*EXERCISE DETAILS*
Output only the stretch of the listing that starts at the line containing "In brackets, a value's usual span" and ends at the line containing "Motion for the", reproduced exactly with both ends.
[[ DATA SHOWN open ]]
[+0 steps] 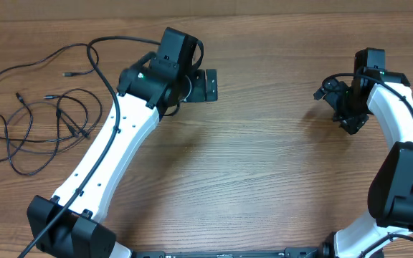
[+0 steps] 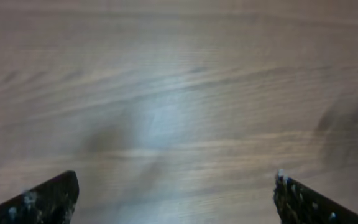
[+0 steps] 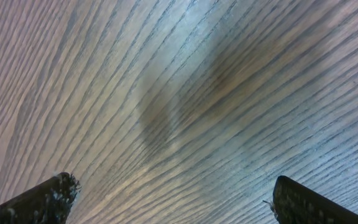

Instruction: Untangle cables

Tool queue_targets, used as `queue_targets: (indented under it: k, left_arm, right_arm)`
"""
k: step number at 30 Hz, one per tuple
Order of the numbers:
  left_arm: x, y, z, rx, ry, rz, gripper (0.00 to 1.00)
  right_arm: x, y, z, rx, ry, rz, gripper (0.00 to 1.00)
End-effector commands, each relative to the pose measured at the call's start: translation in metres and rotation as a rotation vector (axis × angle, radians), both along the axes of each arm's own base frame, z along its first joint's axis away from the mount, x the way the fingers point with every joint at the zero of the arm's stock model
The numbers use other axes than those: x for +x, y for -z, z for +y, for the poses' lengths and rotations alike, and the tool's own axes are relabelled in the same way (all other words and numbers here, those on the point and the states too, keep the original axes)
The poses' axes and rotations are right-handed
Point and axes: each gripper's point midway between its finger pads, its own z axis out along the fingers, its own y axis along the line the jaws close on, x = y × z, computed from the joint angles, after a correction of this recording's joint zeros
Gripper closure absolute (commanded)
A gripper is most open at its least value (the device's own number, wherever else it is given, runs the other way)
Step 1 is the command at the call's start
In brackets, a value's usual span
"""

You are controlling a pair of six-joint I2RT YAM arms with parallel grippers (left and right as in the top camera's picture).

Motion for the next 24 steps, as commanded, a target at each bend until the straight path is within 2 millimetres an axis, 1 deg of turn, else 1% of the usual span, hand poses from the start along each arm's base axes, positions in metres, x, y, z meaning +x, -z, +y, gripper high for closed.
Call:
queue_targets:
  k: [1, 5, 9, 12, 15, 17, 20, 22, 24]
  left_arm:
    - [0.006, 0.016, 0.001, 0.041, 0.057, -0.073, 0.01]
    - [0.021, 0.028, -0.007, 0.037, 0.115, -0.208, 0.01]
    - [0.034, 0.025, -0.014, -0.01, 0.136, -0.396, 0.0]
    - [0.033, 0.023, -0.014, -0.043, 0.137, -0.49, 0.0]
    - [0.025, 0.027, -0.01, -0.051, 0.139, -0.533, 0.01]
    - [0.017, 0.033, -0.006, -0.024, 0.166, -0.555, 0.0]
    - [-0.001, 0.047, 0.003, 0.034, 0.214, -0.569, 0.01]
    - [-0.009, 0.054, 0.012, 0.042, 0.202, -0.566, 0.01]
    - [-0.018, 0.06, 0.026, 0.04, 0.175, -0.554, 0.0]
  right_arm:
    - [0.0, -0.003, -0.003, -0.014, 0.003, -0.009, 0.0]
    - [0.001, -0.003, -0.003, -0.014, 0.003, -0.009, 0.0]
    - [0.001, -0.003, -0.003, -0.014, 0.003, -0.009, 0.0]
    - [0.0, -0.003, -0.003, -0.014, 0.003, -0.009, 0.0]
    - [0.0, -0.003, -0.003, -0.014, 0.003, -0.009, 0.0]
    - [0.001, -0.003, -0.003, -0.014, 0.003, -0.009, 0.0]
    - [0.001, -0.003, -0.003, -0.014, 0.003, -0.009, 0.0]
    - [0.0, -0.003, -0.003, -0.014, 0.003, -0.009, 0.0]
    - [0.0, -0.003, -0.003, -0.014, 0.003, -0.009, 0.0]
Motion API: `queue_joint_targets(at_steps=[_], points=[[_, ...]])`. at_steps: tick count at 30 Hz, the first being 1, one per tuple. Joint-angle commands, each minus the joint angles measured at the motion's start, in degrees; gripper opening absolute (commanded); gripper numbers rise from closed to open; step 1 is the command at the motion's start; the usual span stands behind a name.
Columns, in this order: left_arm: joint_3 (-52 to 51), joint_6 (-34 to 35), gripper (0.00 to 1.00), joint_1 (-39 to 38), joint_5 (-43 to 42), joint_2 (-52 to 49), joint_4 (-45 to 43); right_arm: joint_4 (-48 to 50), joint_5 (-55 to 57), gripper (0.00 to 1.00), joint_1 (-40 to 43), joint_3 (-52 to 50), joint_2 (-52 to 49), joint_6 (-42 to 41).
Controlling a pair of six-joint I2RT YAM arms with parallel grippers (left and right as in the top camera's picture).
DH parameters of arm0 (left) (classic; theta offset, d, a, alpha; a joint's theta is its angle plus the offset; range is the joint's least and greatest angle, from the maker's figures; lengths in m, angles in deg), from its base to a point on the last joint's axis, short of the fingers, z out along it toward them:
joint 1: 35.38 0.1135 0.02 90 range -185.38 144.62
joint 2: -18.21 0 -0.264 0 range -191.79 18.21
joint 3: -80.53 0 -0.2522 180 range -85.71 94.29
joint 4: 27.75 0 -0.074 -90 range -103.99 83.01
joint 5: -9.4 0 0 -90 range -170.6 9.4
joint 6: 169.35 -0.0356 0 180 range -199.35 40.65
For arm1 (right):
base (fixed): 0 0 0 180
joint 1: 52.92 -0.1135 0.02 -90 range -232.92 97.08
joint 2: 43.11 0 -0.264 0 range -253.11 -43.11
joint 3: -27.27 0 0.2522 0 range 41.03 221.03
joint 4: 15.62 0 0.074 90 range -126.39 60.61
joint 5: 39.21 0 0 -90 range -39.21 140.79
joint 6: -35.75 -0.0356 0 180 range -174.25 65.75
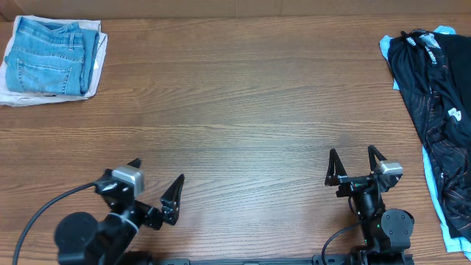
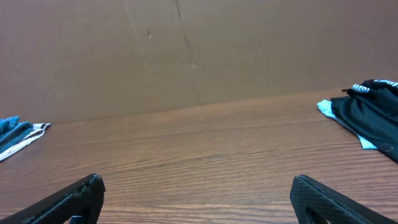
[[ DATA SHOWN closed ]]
*RESULT OF THE TASK*
In brackets, a value's usual span
"""

You are controlling a pair of six-joint I2RT YAM arms with parallel grippers (left and right as in the top camera's picture).

Motion for the next 24 steps, as commanded, a target at each bend until the straight path is within 2 millimetres an axis, 1 deg of turn, else 1% of the usual span, hand poses from the start along each arm's base axes, positions in metres, x, y, z meaning +x, -z, +y, gripper high for closed.

The response to this exercise is done.